EXERCISE OBJECTIVE:
Take the lines below from the first through the one that contains "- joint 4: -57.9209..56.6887" and copy them exactly.

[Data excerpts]
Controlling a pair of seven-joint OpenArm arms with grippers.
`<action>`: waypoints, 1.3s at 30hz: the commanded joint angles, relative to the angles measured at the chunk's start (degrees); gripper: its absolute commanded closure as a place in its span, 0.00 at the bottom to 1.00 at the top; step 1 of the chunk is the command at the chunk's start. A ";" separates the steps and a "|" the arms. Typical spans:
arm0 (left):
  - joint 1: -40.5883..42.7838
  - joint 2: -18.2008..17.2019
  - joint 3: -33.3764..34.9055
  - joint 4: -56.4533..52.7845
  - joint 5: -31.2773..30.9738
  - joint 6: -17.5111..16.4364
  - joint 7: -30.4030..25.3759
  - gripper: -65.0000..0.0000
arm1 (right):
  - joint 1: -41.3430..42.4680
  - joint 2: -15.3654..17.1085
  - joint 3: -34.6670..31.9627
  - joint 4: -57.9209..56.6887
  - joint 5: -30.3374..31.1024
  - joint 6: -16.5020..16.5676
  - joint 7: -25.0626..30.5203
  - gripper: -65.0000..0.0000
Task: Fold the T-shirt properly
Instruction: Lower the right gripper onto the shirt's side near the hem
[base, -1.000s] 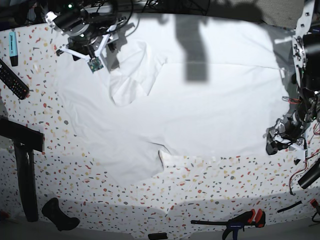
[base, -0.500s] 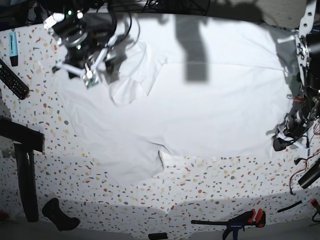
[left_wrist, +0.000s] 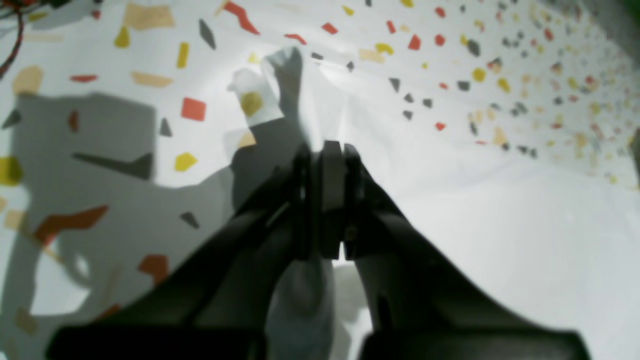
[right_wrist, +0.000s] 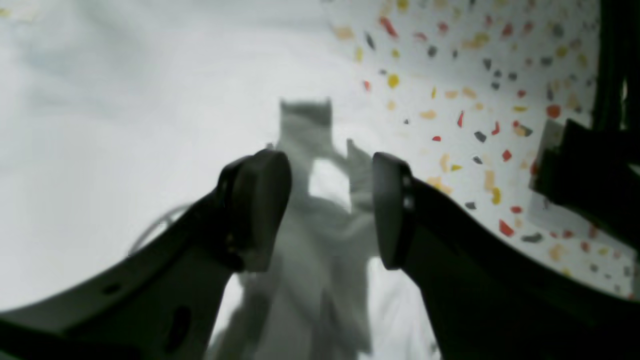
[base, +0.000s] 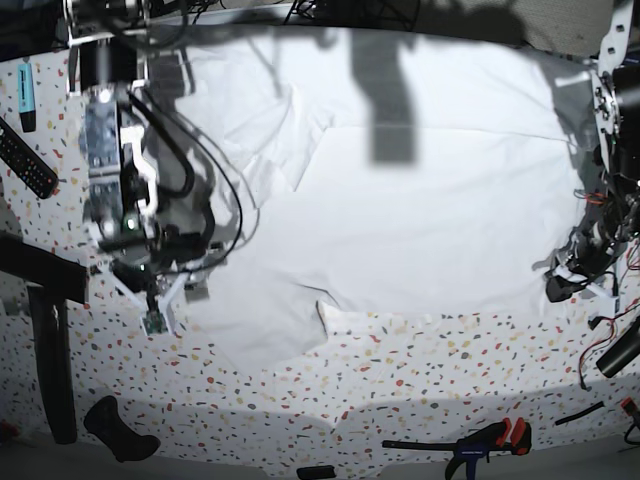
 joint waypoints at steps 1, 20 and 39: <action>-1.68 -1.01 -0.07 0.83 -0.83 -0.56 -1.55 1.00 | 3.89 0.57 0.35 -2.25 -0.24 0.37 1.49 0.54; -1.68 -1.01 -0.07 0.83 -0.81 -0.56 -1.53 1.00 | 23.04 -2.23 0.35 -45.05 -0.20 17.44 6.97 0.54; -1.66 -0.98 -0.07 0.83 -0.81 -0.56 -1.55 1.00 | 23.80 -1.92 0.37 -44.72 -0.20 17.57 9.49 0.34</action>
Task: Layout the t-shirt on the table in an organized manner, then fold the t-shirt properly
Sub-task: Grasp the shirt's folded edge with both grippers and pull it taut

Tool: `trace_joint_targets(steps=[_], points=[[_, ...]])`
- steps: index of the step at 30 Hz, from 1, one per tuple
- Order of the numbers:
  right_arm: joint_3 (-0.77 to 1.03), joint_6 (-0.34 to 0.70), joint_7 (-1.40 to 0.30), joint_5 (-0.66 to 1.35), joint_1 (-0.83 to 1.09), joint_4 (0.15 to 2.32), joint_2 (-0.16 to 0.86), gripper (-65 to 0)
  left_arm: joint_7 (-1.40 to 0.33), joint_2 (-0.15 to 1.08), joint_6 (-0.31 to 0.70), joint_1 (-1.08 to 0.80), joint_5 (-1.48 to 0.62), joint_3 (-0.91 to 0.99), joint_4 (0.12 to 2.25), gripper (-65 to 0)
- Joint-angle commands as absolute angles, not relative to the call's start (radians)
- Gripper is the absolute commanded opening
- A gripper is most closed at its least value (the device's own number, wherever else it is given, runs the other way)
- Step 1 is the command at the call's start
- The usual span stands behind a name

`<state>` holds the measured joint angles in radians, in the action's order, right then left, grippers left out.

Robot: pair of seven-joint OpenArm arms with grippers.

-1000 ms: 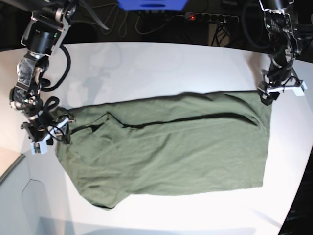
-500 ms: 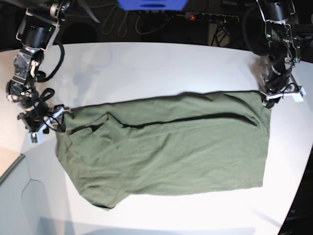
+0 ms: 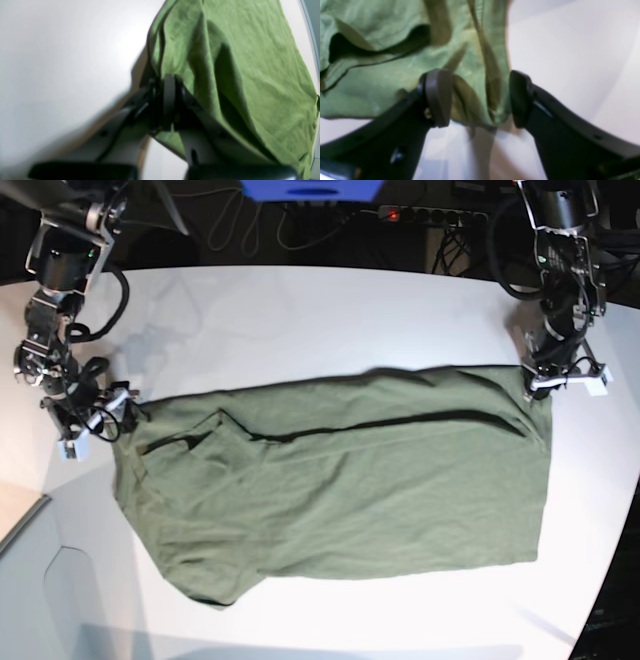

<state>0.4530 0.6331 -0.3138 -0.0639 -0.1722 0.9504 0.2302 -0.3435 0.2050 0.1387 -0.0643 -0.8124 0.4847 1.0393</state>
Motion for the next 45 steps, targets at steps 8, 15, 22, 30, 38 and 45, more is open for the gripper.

ANSWER:
Controlling a pair of seven-joint OpenArm arms with grippers.
`<action>`: waypoints, 1.3s at 30hz: the commanded joint angles, relative to the angles measured at the chunk's start (degrees); gripper: its absolute commanded closure as a place in its span, 0.00 at the bottom to 1.00 at the top; step 1 of the chunk is the command at the chunk's start. A ";" separates the steps and a "|" the arms. Typical spans:
arm0 (left):
  - joint 1: -40.5883..42.7838
  - joint 2: -18.2008..17.2019
  - joint 3: -33.3764..34.9055
  - joint 4: -56.4533..52.7845
  - joint 5: -31.2773..30.9738
  - joint 6: -17.5111..16.4364
  - joint 7: -30.4030..25.3759
  - gripper: -65.0000..0.0000
arm1 (right):
  - joint 1: -41.3430..42.4680
  - joint 2: -15.3654..17.1085
  - joint 3: -34.6670..31.9627
  - joint 4: -57.9209..56.6887

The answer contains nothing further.